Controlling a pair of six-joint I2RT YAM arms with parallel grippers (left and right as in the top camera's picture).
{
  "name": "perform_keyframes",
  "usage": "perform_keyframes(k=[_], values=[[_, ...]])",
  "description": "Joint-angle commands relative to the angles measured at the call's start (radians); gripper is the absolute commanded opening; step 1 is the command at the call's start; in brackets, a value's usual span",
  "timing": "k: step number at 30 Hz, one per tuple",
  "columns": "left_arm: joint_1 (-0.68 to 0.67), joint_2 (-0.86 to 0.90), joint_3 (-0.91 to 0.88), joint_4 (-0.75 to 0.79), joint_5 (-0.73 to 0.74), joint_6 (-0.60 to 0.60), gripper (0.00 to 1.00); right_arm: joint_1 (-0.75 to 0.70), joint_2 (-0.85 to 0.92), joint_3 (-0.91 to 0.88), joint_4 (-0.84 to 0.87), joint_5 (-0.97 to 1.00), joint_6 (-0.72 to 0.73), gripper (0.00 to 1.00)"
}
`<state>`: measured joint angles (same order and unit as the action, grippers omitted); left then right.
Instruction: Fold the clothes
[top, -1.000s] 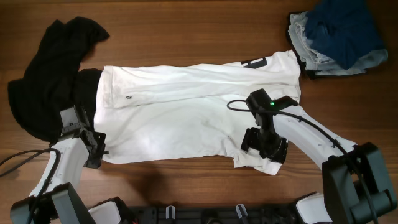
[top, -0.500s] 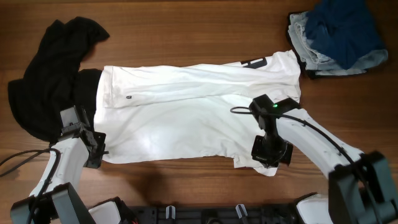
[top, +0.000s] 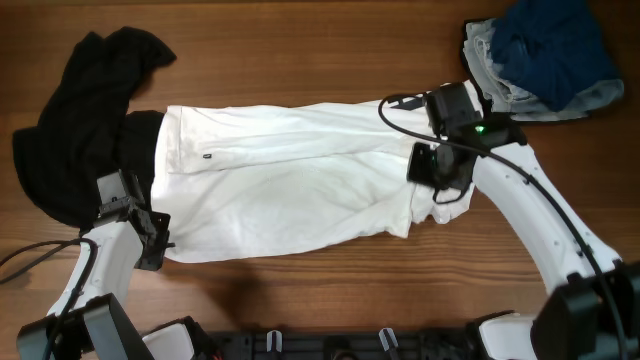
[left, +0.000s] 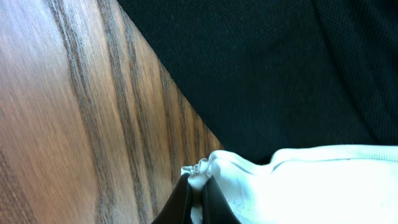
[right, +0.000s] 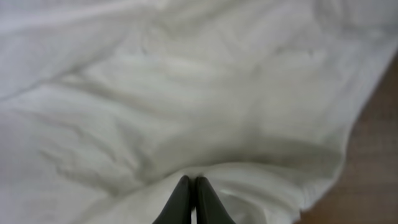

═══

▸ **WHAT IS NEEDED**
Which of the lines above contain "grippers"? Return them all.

▸ **WRITTEN RESPONSE**
Controlling a pair of six-joint I2RT YAM arms with parallel grippers (left and right as in the top camera's picture).
`<state>`: measured joint angles (same order and unit as the action, grippers omitted); left then right.

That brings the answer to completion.